Isn’t that what everyone agreed to in this post ?Remove canonicalizer for memref.dim via ShapedTypeOpInterface

memref.reshape requires identity layout map according to docs (which this is not true for subview result) but I can’t find if it enforced in code anywhere.

Actually, I am not sure about linalg.collapse_shape either, as it can work as view OR copy data depending on parameters, but I want to always have view in this case (and op having ViewLikeOpInterface)

I think the issue is that that interface does too much and a subset of it could be considered a canonicalization whereas most of it should not. The specific thing I think you (and I) are reaching for would be something like ResultDimMapsToOperandDimOpInterface (spelled out for emphasis). There is, in fact, one method on that interface that does this specifically, but iirc, it is defaulted in a way that makes it fall back to the general type inference methods, which can (and in some dialects) do anything, including creating arbitrary IR in other dialects, etc.

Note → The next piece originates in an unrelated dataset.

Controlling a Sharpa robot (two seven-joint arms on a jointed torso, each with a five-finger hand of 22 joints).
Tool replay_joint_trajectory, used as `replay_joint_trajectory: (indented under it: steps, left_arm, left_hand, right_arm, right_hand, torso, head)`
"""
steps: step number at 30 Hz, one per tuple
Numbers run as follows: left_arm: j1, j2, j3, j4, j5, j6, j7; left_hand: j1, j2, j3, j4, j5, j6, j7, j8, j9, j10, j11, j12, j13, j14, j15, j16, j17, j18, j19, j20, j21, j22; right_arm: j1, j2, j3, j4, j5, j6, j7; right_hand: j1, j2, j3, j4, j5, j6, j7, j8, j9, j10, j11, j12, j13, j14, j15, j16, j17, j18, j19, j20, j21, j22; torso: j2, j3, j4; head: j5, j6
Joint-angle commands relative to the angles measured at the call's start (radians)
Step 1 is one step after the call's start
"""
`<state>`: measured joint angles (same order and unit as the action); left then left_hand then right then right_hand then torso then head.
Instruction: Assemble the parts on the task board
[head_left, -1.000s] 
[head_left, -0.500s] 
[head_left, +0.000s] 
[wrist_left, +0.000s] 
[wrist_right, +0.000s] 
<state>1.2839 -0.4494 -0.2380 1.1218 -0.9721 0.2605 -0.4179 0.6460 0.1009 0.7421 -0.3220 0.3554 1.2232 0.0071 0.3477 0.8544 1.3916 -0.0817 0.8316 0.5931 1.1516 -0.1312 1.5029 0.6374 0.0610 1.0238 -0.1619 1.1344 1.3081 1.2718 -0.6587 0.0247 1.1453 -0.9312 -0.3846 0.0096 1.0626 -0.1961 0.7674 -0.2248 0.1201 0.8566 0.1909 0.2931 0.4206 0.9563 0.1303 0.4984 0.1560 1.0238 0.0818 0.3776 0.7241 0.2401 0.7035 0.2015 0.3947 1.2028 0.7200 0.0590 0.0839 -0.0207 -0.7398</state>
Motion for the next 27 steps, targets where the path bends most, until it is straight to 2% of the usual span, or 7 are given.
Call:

If we had that separation, I think there is a good argument that it is in the scope of canonicalization to replace a result dim with a (possibly scoped/trivial expression of a) corresponding operand dim.

1 Like

Answering a few general questions here (I looked through the post and the original patch, so have an idea of whats happening here, but dont want to delve into those details right now). Few related points on this AFAICS are

  1. My current view is that dim canonicalizations should really be a separate pass, and the whole list of DimOp::fold that does the “if (isa<op>()) {...}” should be deprecated. In general this is not a fold unless the dimension is static. For the dynamic case (which really should be the case to use for reasoning about folds/canonicalize/passes) resolving a dim of an operation in terms of its operands creates new dims. If it doesn’t in some cases, then special casing of that in fold is really confusing and does not have good separation of concerns.

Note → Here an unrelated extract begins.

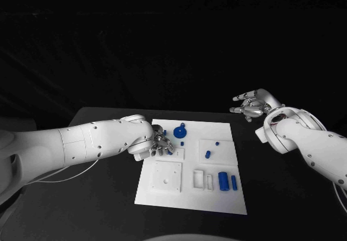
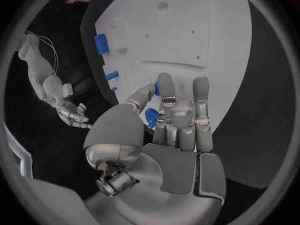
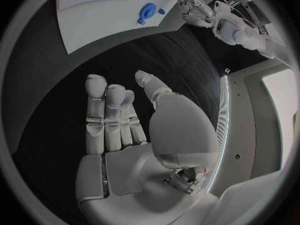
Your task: Assemble the parts on the task board
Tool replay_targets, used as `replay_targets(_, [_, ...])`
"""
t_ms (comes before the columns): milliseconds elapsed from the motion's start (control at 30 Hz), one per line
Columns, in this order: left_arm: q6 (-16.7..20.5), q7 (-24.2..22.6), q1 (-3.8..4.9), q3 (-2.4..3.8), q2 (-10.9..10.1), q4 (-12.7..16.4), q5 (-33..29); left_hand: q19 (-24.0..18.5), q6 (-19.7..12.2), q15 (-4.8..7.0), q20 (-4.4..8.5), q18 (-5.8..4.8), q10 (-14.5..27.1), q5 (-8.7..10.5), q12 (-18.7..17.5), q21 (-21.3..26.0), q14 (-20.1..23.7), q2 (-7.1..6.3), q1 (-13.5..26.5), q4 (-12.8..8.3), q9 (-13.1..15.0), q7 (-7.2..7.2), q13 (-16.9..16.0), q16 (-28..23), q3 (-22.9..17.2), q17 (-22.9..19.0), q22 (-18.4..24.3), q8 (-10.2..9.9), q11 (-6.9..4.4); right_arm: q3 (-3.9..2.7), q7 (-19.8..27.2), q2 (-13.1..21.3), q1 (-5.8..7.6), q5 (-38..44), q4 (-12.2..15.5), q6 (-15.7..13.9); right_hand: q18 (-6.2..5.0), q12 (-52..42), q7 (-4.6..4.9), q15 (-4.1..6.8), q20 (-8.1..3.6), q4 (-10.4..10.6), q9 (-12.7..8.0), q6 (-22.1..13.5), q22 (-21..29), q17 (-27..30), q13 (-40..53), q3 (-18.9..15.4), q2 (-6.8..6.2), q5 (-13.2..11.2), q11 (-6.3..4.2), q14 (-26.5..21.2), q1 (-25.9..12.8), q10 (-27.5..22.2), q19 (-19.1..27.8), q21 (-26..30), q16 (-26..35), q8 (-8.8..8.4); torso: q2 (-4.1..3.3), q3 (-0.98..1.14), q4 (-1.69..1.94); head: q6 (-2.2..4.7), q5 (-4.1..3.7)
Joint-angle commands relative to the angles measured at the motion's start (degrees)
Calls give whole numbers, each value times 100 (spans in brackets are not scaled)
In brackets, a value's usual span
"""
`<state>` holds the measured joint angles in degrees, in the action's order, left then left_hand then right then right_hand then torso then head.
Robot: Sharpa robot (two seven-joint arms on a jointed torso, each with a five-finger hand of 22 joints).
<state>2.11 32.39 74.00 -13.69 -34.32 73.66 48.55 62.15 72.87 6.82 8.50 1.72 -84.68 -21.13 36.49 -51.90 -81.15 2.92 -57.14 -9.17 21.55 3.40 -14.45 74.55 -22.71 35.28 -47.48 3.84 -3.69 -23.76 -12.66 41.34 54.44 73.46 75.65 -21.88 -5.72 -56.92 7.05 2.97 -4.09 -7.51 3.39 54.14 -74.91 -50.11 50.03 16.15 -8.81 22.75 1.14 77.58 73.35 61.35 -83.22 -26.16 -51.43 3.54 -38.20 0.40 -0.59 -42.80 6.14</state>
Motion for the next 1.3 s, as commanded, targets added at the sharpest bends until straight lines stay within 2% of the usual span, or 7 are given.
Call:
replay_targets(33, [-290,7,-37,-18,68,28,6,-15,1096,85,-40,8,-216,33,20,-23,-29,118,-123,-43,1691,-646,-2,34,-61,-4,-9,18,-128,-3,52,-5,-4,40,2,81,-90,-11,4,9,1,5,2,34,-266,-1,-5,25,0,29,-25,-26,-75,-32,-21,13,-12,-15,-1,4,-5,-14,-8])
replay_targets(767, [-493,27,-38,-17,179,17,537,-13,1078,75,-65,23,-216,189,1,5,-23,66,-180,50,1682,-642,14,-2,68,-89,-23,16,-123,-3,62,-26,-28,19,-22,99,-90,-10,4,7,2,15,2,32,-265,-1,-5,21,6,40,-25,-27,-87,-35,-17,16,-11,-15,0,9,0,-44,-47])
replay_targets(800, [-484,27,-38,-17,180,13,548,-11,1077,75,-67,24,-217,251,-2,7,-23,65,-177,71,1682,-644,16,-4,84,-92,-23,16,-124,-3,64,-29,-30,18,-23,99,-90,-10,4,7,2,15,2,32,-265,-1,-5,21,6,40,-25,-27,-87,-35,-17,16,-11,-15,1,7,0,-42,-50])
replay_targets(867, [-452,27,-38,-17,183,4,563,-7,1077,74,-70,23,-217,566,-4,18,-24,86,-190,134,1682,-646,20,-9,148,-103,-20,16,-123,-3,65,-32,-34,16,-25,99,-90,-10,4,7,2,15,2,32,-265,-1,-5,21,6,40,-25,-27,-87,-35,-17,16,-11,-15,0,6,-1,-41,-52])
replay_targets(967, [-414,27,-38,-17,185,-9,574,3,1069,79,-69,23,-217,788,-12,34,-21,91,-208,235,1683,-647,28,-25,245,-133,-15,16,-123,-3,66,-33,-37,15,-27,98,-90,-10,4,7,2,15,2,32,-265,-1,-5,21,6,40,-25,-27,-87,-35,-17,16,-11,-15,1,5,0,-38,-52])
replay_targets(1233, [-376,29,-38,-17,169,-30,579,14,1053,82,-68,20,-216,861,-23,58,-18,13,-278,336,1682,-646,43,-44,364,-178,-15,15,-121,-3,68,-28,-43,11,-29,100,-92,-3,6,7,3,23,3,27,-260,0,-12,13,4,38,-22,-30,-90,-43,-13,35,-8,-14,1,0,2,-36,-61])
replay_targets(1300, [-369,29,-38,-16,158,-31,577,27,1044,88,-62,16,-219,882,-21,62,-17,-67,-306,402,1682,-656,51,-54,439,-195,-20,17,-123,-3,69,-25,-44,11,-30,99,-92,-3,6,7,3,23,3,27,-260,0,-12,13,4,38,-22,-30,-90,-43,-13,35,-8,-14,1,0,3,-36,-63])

  2. Resolving dims using the InferShapedTypeInterface is really a fixed point iteration computation. Piggy backing this on canonicalization is probably a mistake. Its doing too much at once. The canonicalization should be meant to make an operation get into its “canonical” form. Doing a fixed point iteration to resolve memref.dim operations along with canonicalizations is an overkill. As Stella found out, it is probably better to be more purposeful about when you want to resolve shapes. I would expect a client compilation pipeline to run canonicalization more frequently and shape resolution less frequently.

  3. These are sort of unrelated to the original problem mentioned above. I dont think there should be a dim canonicalization based on the OffsetSizeAndStrideInterface if it does not have enough information to compute the shape of the result. Should definitely drop that from the dim fold/canonicalization.

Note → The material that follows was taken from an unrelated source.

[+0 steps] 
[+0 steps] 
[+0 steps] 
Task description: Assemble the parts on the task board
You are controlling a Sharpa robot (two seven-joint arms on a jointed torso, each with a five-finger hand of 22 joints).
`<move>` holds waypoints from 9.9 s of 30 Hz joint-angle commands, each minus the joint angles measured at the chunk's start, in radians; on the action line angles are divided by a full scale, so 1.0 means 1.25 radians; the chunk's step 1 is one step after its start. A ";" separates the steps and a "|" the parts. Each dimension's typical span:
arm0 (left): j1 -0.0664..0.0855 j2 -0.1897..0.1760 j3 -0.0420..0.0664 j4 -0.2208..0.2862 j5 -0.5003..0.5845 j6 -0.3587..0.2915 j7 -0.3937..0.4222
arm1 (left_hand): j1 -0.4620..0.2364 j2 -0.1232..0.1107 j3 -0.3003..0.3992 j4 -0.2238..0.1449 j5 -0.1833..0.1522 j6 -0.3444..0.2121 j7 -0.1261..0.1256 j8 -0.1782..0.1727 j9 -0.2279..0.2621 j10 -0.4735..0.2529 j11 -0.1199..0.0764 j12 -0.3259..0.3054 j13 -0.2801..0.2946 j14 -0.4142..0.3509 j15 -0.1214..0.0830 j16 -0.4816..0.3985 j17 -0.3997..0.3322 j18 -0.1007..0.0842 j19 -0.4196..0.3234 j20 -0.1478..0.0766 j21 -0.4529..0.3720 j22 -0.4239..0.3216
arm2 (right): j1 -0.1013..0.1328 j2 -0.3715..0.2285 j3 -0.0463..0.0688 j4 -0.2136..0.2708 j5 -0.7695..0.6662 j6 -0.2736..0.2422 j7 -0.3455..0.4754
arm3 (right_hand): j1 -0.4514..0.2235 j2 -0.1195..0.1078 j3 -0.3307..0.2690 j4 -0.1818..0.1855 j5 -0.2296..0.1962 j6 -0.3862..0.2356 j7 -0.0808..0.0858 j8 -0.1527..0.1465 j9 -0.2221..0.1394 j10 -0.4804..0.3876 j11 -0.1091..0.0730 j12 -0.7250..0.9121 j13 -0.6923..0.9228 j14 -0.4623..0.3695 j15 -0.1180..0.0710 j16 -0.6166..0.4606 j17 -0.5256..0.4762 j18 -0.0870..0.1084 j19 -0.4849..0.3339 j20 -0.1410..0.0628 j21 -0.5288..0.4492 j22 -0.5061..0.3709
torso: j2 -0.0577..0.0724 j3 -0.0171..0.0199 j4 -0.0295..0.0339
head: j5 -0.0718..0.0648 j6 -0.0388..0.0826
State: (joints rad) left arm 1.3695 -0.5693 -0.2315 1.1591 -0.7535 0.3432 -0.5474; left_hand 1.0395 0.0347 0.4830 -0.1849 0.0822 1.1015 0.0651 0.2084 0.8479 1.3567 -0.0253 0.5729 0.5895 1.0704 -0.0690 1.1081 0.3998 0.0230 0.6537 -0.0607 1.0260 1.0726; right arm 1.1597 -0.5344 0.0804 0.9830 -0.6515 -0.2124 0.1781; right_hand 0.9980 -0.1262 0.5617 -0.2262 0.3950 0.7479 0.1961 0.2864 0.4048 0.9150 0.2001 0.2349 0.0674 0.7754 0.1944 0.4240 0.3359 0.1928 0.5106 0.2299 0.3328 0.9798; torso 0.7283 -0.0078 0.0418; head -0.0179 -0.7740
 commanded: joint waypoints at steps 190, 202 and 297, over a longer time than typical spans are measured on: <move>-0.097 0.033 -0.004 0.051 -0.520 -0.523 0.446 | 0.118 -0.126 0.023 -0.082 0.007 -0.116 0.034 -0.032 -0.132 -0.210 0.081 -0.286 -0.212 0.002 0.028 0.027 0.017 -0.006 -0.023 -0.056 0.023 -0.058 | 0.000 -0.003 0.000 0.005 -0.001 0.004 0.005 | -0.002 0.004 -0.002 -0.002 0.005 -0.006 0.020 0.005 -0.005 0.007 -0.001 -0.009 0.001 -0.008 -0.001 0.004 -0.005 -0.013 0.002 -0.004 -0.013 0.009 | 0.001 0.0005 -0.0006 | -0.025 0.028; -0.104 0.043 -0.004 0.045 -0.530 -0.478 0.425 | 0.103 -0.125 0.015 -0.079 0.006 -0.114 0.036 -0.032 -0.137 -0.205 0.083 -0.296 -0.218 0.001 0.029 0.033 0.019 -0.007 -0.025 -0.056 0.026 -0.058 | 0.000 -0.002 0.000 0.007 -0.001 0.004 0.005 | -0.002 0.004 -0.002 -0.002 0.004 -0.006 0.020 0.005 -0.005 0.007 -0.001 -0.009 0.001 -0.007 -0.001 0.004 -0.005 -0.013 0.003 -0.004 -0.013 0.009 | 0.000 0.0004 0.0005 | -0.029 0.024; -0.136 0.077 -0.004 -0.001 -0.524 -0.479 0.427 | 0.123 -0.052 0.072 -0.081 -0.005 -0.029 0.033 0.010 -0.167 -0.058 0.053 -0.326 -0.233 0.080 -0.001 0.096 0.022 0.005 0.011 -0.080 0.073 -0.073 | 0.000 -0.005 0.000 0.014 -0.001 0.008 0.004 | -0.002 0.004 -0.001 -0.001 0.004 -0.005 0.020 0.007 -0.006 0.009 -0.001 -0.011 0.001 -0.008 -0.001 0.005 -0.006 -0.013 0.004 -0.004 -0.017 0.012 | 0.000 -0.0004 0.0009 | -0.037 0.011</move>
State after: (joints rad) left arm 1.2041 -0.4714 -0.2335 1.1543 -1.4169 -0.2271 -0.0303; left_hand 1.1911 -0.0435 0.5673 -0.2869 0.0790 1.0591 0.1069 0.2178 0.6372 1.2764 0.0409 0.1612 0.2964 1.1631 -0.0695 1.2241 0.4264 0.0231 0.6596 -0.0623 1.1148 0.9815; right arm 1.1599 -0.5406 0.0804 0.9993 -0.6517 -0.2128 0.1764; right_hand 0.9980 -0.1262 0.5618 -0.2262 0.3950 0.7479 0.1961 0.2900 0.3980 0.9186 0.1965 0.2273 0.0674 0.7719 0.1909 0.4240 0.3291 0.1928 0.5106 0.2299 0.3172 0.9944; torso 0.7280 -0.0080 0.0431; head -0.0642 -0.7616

Yeah, I think a new interface (or new method on InferShapedTypeOpInterface) is needed here for the “sufficiently simple” cases that we want to be canonicalizations (probably the “resolves to existing operand” and “resolves to dim of existing operand”). OffsetSizeAndStrideOpInterface could provide helper functions, which assist in implementing this interface for “insert-like” and “extract-like” ops.

Although that will be interesting, because, for example, LinalgOp’s could implement SufficientlySimpleResultShapeInterface by always moving dim ops from results to “outs”, but I think we deliberately avoid that for other reasons.

Thanks, as I mentioned before I workarounded original issue locally by using custom op to do rank reduction after subview. I have tried to replace custom op with linalg.collapse_shape but it don’t have llvm lowering for my specific case (collapsing dynamic dim with number of static 1s dims). Is there any active work on supporting this? Supporting this specific lowering case seems straightforward on the first glance and I can try to implement it myself.

FYI, I will start working on linalg.collapse_shape with dynamic shape because of a requirement from npcomp soon (next week).

1 Like

I would really avoid this. Its not a canonicalization. It is not getting an op into its “canonical” form, rather doing something else. Can you provide a more concrete use case for this.

This is great! This is really needed for some downstream uses in IREE as well.